Figure 8: The attention-based feature enhancement module structural diagram

images

Figure 9: The deep and shallow feature fusion module

images

Figure 10: The feature selection module

The spatial attention mechanism is applied to a shallow feature map as shown in Fig. 9. The mechanism uses average pooling and max pooling operations along the channel direction to generate two spatial feature maps. These two spatial feature maps are connected and passed to a 7 × 7 convolutional layer and a sigmoid activation function to generate a spatial attention map. This map assigns a weight between 0 and 1 to each spatial location, thereby adaptively highlighting key areas and suppressing irrelevant or noisy areas. Subsequently, the spatially enhanced shallow features are fused with the deeper features to effectively combine the local spatial information with the global semantic context, thus realizing the complementarity and enhancement of multi-level information.

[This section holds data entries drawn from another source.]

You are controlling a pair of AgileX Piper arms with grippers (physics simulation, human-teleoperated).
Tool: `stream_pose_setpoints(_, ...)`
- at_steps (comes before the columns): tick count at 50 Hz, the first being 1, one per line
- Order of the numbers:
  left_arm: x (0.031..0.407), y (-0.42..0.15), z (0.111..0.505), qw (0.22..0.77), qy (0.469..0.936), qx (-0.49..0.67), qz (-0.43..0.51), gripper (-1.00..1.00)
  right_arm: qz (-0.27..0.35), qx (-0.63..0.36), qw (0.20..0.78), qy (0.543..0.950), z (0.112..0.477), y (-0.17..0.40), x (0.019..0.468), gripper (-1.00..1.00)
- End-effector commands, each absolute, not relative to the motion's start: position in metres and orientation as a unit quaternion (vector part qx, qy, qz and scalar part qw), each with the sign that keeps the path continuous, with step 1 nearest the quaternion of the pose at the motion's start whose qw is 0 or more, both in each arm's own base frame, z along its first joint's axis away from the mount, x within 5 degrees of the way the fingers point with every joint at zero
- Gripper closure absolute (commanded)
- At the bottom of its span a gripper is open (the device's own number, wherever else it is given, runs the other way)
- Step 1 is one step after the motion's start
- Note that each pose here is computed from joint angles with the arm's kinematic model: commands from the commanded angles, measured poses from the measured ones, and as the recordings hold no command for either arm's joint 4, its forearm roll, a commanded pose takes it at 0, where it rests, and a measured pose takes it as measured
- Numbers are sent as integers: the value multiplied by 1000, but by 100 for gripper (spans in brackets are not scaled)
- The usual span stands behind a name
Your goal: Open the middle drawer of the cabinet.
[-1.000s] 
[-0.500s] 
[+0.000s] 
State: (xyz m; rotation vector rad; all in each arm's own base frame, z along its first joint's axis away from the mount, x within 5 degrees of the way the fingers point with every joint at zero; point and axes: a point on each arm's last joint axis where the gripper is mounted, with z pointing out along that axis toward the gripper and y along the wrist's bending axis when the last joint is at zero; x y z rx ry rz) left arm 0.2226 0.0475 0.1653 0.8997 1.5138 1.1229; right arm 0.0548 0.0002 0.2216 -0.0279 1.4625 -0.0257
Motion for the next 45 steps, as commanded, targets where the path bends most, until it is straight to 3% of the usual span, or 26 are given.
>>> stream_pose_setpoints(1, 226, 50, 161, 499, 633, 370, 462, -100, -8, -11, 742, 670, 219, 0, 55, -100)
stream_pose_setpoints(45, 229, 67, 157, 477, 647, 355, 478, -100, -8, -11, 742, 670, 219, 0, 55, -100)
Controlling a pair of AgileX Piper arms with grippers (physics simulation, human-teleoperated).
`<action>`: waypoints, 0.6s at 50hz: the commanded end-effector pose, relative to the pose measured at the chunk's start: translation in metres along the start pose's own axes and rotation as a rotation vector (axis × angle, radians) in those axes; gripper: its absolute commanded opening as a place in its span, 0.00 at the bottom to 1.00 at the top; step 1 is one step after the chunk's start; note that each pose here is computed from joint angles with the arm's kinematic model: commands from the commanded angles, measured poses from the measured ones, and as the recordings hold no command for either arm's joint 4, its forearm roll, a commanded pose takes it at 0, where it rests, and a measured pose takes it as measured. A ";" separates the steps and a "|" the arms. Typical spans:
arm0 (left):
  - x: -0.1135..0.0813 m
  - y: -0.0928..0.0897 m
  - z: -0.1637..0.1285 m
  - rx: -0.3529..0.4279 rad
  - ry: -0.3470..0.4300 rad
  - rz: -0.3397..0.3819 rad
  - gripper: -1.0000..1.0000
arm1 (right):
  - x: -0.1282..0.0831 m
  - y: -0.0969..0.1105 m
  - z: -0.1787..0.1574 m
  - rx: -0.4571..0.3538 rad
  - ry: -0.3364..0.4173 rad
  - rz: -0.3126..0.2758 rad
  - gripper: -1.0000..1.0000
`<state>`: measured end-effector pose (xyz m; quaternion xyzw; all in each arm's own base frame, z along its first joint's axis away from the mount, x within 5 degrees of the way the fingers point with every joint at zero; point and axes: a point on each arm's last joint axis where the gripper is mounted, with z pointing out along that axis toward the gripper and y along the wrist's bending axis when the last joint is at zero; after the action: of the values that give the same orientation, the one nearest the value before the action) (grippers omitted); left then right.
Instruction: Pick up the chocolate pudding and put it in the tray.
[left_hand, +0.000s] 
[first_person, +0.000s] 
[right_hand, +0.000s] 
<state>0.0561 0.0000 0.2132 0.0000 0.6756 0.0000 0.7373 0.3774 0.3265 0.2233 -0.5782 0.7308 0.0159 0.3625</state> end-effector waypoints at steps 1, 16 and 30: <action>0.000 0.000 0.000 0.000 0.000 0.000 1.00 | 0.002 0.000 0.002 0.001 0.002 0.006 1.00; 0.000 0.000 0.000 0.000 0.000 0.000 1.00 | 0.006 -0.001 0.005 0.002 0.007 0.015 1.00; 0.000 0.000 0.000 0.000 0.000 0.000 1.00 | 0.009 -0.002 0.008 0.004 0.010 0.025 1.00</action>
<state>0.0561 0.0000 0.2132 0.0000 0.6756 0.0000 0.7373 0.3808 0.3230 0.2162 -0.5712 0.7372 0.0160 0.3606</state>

As shown in Fig. 10, this module employs channel attention by applying global average pooling (GAP) and global max pooling (GMP) to reduce the spatial dimension to 1 × 1 × C. The GAP and GMP outputs each pass through a 1 × 1 convolution (with ReLU), and are then combined by element-wise addition. A Sigmoid activation generates channel-wise weights, which multiply the original feature map to emphasize important channels and suppress less relevant ones. This selective emphasis enhances network efficiency and accuracy by focusing on critical information.

In the fourth step, the obtained features are utilized for classification tasks to achieve accurate image classification and recognition.

The training process of the Lap-FEHRNet deep learning model and image classification encompasses image pre-processing, network model construction, image training, and image classification. The following steps delineate the precise process:

1.    Image pre-processing. The dataset is augmented through the application of image enhancement techniques, such as image mirroring, translation, and rotation, which increase the number of samples, effectively learn more diverse features, and reduce the risk of overfitting.

2.    Construct LapSRN Model. LapSRN is employed for the reconstruction of low-resolution images, the enhancement of the expressiveness of crop image features, and the reduction of noise-induced interference, to ultimately output high-quality images. Regarding the specific structure of LapSRN, this study employs a three-layer progressive magnification reconstruction approach, wherein the image size of each layer is twice that of the previous layer. The magnified image is added to the residual image obtained from each layer based on the feature information output by the feature extraction branch. Following three layers of image reconstruction, the final output is an 8× reconstruction of the original image.

3.    Construct the FEHRNet Model. Utilize HRNet V2 as the backbone network, incorporate a shallow branch with spatial attention, and integrate the features of the deep and shallow layers to enhance the diversity of feature information. Additionally, introduces channel attention to further select features, thereby optimizing the training effect and generalization ability of the model.

4.    Joint training. Initially, low-resolution images are input into LapSRN for reconstruction, thus enhancing image resolution and reducing noise. The image reconstructed by LapSRN is then input into FEHRNet, where the network parameters are optimized through feature extraction and classification training.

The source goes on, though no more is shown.